## Dataset entries
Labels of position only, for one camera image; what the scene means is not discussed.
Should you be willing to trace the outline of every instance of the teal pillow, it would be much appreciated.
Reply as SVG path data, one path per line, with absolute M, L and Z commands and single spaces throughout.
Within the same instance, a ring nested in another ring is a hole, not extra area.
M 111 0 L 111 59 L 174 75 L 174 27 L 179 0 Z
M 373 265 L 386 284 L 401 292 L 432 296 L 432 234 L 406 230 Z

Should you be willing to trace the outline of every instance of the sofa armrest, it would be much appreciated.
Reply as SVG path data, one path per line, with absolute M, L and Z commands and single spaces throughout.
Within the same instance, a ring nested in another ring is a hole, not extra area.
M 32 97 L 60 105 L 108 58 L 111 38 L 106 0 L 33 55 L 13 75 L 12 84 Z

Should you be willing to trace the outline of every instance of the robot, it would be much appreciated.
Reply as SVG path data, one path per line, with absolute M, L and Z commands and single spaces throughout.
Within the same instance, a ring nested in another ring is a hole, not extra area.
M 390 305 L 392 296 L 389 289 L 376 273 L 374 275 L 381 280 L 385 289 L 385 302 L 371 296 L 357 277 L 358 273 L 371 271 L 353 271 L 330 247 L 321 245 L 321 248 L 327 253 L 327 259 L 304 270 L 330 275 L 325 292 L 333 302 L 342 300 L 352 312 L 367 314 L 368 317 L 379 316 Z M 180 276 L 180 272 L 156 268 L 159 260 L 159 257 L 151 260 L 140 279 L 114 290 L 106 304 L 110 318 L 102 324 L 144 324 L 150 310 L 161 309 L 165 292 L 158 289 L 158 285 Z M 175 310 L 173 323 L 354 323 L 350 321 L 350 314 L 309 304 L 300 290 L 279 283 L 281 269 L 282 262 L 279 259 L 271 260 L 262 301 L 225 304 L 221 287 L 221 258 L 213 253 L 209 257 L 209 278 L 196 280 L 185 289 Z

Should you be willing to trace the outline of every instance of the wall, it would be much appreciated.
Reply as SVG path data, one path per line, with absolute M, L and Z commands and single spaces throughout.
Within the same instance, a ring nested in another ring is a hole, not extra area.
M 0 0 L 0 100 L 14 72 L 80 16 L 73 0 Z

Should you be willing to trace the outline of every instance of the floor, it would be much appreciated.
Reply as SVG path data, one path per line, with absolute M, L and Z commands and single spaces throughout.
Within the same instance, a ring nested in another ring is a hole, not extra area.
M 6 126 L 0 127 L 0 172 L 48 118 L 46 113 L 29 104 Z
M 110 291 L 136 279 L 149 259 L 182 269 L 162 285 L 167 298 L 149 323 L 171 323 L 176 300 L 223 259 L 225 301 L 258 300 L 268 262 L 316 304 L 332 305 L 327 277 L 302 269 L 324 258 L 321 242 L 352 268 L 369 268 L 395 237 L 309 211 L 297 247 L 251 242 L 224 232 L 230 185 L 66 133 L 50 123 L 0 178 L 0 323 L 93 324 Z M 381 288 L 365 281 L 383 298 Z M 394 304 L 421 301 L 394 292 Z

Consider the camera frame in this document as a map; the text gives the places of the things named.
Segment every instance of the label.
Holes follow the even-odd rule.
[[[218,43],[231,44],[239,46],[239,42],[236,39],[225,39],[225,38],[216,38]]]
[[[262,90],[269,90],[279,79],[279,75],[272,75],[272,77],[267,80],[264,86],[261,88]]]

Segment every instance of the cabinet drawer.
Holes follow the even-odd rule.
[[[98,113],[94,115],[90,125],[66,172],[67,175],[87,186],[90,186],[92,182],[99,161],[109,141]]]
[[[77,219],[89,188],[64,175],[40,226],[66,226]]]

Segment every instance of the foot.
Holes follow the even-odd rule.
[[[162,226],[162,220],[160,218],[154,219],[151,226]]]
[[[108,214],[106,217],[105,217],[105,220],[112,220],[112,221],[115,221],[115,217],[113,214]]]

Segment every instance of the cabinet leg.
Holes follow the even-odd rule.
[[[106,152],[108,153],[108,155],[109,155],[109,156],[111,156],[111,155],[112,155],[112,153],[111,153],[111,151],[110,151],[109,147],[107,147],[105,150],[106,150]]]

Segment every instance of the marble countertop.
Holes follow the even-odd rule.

## Task goal
How many lines in the listing above contain "would"? Give only the number.

## Written response
5